Task requirements: Lines holding the word "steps" must be located in the listing below and copied.

Data shown:
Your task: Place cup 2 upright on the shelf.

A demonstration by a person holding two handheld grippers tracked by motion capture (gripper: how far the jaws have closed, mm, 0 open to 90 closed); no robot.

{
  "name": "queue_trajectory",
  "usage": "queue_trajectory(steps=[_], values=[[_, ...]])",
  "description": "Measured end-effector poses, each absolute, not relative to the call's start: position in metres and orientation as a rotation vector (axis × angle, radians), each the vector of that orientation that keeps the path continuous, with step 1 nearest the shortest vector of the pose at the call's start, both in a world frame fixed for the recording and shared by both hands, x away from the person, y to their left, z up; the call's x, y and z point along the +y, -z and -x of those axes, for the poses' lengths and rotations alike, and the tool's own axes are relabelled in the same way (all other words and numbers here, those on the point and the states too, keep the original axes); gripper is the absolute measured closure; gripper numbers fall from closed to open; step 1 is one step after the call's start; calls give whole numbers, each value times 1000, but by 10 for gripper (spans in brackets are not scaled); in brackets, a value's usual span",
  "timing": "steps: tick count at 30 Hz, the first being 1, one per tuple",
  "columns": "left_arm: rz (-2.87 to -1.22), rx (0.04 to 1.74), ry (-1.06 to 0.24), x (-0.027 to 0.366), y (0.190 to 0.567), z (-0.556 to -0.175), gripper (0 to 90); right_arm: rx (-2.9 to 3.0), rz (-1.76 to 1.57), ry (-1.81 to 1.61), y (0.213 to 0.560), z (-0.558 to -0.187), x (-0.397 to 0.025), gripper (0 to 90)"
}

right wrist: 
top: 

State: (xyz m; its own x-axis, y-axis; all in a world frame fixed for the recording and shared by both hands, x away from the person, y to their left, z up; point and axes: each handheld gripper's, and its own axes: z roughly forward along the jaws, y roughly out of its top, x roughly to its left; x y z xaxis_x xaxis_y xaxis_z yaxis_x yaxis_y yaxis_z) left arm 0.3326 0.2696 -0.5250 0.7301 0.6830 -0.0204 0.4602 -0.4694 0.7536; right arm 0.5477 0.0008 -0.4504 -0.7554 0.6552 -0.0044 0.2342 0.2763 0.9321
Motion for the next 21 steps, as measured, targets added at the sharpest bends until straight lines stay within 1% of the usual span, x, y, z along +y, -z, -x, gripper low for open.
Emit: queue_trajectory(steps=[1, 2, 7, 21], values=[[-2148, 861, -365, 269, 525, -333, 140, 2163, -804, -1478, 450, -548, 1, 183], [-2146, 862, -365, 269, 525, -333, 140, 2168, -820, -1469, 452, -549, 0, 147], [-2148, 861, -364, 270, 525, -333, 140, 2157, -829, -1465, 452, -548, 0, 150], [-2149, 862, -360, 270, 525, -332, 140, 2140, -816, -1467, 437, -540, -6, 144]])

Answer below:
  "usage": "queue_trajectory(steps=[_], values=[[_, ...]])",
  "timing": "steps: tick count at 30 Hz, the first being 1, one per tuple",
Motion for the next 21 steps, as measured, targets added at the sharpest bends until straight lines stay within 1% of the usual span, x, y, z along +y, -z, -x, gripper low for open.
Emit: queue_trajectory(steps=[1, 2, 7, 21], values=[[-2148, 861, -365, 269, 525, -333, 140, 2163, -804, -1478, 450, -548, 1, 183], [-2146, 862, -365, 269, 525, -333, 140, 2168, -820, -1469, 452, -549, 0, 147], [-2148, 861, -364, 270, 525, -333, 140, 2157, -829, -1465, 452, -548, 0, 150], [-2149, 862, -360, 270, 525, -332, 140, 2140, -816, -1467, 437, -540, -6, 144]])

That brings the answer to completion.